The Bill aims to achieve this by requiring businesses that hold designated customer data (data holders) to provide that data to the customer and, with the customer’s authorisation, to accredited third parties. The Bill will require data holders to perform actions in response to electronic requests from customers and accredited third parties (with customer authorisation), such as opening accounts, making payments, or changing customer plans. The Bill will also require product data, which is data about a data holder’s goods and services, to be made available electronically on request.

To protect the privacy of individuals and confidentiality of customer information, the Bill provides privacy safeguards. The privacy safeguards in the Bill will complement existing protections in the Privacy Act 2020, which will continue to apply except where the Bill says otherwise. This will allow customers to derive value from their data without compromising their privacy or data security. The Bill sets out a framework for the accreditation of third parties. Only accredited third parties with the authorisation of customers will be able to request customer data from data holders or request actions on a customer’s behalf. The chief executive of the Ministry of Business, Innovation, and Employment (the chief executive) will be responsible for the accreditation of third parties. Accreditation is intended to check and certify that accredited third parties are trustworthy, competent, and secure. Once accredited, third parties will be able to request and receive data from data holders electronically, securely, and in a standard machine-readable format.

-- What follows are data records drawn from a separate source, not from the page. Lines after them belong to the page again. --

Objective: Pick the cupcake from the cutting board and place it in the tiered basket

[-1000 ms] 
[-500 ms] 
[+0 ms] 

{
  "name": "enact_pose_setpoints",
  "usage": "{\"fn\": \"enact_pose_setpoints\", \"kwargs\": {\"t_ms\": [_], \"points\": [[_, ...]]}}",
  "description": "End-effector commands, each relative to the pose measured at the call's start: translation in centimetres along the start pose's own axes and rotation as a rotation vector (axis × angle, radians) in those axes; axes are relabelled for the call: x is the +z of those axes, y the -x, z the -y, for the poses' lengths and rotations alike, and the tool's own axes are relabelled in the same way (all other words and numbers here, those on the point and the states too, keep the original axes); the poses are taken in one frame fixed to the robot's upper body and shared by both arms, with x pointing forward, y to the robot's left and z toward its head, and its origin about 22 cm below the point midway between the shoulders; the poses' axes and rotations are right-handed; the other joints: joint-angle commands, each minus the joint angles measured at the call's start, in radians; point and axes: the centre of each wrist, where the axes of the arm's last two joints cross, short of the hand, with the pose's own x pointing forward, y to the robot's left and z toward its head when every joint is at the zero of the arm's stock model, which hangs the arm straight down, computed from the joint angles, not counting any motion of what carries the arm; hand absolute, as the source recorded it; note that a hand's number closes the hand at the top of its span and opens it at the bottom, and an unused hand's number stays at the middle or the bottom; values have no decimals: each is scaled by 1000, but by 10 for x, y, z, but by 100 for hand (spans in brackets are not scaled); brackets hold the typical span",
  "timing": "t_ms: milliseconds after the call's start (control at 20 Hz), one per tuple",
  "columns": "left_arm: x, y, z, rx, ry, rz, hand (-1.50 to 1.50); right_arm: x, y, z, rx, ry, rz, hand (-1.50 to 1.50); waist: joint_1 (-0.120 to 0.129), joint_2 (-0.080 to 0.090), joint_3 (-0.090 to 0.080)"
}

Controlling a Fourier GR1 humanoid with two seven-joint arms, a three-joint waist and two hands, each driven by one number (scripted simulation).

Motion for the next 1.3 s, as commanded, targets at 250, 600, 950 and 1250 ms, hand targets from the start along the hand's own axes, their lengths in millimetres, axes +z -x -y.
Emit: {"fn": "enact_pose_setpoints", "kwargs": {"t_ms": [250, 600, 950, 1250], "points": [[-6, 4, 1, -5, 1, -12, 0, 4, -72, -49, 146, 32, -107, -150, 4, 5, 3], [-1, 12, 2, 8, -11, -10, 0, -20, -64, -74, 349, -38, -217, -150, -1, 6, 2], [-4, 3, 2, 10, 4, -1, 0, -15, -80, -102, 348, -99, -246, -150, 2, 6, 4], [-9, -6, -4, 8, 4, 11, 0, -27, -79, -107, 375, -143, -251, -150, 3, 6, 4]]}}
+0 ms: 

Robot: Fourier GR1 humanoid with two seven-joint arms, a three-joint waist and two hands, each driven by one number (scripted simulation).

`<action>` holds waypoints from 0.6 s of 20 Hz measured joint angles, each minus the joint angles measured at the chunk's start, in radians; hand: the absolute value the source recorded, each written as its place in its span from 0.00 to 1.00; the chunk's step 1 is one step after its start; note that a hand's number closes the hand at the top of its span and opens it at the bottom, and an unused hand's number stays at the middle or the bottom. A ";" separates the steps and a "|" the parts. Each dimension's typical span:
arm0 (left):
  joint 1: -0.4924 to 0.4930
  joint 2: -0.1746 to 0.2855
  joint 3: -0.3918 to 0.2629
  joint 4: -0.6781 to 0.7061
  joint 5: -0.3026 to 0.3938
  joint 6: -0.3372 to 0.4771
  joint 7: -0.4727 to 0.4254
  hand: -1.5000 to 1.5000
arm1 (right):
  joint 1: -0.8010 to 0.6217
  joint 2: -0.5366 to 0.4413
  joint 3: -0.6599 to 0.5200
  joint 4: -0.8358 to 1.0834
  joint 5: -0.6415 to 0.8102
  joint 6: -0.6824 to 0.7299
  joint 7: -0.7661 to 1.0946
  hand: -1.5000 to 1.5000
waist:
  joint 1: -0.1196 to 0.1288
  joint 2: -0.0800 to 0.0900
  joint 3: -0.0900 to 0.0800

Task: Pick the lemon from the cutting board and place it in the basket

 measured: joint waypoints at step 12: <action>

The Bill provides for a full range of compliance and enforcement powers, from powers aimed at supporting willing compliance to powers aimed at detecting and penalising non-compliance. The Bill provides that the chief executive enforces the Bill, alongside the Privacy Commissioner who will continue to have investigation, guidance, enforcement, and redress powers over obligations in the Privacy Act 2020.

The Bill will be applied to 1 sector at a time via a designation process. Applying the same legislative framework to different sectors will improve certainty and predictability for businesses operating in multiple markets. The interoperability among different sectors enabled by a consistent framework is intended to support further innovation.

The Minister of Commerce and Consumer Affairs is responsible for recommending the designation of individual markets, industries, and sectors to which the Bill will apply. The designation will specify the type of data and functionality that is required to be made available to accredited requestors, customers, or both, and will be accompanied by rules and standards that govern the transfer of that data. To achieve this, the Bill delegates a significant amount of detail to secondary legislation, which enables flexibility to adjust to different sectors of the economy. The first sector to be designated will be the banking sector.

The Bill has been designed in response to submissions on the Ministry of Business, Innovation, and Employment’s 2020 discussion document on establishing a consumer data right in New Zealand, which identified issues with current data portability settings. Australia, the United Kingdom, and Europe have introduced open banking or consumer data right regimes. Australia takes a similar sector-based approach and has applied its consumer data right to the banking and energy sectors.

It is intended that the Bill should not prevent industry-led options from being progressed in parallel to regulatory intervention and where possible, should seek to leverage that work, for example by making use of existing industry standards, technologies, and expertise.